The collection aims to advance our understanding of estuarine dependency. Independent case studies of individual species or systems must be linked to broader topics and management needs of estuarine systems.
Research on vertebrate and invertebrate species inhabiting multiple habitat types or ecosystems (riverine, estuarine, shelf, or oceanic systems) will be considered as long as connectivity is at the center of the study questions. Researchers using biological surveys, tagging, telemetry, acoustics, genetics, and intrinsic tracer approaches, including hard part chemistry and bulk and compound-specific tissue isotope ratios, are welcome.
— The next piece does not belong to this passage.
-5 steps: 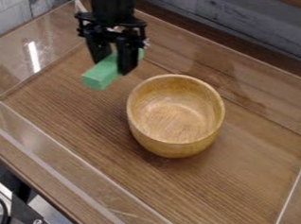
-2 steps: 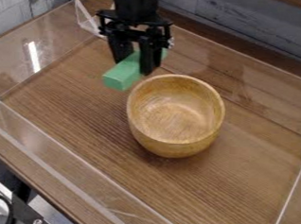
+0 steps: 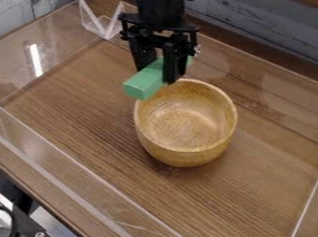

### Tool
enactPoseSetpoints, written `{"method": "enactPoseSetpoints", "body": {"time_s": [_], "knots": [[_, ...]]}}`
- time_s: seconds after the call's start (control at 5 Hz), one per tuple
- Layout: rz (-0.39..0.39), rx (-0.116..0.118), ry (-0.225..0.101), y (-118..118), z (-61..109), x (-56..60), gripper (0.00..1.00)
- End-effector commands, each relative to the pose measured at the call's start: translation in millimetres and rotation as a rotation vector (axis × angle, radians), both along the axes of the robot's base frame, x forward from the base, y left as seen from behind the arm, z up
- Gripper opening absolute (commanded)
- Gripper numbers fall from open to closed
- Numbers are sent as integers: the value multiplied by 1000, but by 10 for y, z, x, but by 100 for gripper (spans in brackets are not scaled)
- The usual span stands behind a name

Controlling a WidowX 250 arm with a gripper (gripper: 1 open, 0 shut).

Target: Put the green block in the brown bowl

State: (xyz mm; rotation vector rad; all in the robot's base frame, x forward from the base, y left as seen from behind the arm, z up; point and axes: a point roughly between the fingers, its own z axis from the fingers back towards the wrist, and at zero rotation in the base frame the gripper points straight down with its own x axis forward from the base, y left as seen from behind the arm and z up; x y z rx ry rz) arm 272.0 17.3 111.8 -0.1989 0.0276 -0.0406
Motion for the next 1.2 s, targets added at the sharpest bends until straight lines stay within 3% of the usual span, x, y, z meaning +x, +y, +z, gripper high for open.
{"method": "enactPoseSetpoints", "body": {"time_s": [0.0, 1.0], "knots": [[-23, 10, -104, -60, 240, 71, 0], [-95, 10, -127, -341, 162, 22, 0]]}}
Interdisciplinary approaches are strongly encouraged, particularly those integrating multiple tracking methodologies, data sets in meta-analyses, or implementing coupled biophysical modeling to assess connectivity dynamics.
Contributions focusing on the human dimensions and cultural implications will also be valuable components to emphasize the social relevance and economic value of estuarine-dependent mobile species. Finally, submissions are welcome that assess how co-produced science—engaging end-users and interest holders throughout the research process—can address contemporary challenges in managing and conserving these species in the face of climate change and other anthropogenic pressures.